▸ Problem details: Go to the line holding "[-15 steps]" in the entries below and write out exactly every line down to and including the line holding "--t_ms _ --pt".

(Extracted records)
-- Opening Marker --
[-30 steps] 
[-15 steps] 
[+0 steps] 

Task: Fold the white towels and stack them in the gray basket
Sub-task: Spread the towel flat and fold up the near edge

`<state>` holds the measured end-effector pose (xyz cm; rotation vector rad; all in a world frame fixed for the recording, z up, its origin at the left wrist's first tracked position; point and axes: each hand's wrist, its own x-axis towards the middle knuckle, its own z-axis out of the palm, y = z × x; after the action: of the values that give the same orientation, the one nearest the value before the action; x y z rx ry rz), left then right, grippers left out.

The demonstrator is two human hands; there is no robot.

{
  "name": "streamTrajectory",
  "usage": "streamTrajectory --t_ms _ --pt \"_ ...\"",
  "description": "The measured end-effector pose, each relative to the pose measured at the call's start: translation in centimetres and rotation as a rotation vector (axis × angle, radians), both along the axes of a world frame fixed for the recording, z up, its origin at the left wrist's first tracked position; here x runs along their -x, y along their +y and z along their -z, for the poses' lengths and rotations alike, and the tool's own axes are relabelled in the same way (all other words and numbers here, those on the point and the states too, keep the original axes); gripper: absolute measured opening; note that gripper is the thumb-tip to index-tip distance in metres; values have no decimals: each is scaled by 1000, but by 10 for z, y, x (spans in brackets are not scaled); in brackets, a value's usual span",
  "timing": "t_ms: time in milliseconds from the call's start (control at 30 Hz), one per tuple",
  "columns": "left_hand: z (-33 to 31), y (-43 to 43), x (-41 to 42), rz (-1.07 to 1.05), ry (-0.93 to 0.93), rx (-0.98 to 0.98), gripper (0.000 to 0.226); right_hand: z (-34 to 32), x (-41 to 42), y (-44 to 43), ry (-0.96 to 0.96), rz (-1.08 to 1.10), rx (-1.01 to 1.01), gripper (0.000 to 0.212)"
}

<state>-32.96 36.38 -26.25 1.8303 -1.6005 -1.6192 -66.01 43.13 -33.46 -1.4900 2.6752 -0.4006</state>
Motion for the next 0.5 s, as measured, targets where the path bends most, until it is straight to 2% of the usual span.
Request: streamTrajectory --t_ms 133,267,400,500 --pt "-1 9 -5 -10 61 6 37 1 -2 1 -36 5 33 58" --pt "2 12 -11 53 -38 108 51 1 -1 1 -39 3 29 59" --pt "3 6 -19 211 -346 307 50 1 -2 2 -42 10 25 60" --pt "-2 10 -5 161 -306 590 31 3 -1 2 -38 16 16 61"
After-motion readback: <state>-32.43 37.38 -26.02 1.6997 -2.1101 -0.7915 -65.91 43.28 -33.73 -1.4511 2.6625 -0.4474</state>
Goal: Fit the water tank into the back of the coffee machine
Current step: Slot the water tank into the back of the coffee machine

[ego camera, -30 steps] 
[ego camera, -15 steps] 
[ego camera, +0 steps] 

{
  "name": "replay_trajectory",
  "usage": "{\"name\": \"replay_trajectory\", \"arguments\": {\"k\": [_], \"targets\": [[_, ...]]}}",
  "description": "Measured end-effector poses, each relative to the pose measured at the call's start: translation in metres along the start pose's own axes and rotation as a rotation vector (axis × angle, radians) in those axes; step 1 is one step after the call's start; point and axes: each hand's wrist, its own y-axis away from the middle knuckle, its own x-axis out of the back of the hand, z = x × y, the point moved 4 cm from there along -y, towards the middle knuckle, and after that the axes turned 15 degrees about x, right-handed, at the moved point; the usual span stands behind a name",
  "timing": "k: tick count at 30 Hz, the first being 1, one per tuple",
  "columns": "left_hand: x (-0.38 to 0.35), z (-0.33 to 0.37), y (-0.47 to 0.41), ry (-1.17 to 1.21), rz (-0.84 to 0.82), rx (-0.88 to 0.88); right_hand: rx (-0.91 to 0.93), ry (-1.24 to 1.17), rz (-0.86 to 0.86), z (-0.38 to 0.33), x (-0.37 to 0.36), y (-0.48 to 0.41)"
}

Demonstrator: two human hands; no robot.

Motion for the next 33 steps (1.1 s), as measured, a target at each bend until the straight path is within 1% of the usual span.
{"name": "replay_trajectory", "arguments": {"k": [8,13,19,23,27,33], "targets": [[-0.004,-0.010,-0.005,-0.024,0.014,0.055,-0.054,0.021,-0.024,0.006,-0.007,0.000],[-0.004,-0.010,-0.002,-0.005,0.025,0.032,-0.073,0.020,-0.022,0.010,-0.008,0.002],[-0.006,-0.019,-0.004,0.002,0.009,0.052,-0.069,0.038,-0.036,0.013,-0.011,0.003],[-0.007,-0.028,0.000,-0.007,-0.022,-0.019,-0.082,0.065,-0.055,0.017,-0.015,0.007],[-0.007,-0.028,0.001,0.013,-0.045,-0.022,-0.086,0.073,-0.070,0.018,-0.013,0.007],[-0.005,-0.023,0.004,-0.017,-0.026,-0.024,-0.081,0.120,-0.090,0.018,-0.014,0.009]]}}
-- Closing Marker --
▸ Exercise result:
[-15 steps] 
[+0 steps] 

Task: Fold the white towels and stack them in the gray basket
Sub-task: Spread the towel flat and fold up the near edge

`<state>` holds the measured end-effector pose (xyz cm; rotation vector rad; all in a world frame fixed for the recording, z up, its origin at the left wrist's first tracked position; point and axes: each hand's wrist, its own x-axis towards the middle knuckle, its own z-axis out of the palm, y = z × x; after the action: of the values that give the same orientation, the one nearest the value before the action; x y z rx ry rz), left then right, grippers left out.

The demonstrator is two human hands; there is no robot.

{
  "name": "streamTrajectory",
  "usage": "streamTrajectory --t_ms _ --pt \"_ ...\"",

No further work remains on this exercise.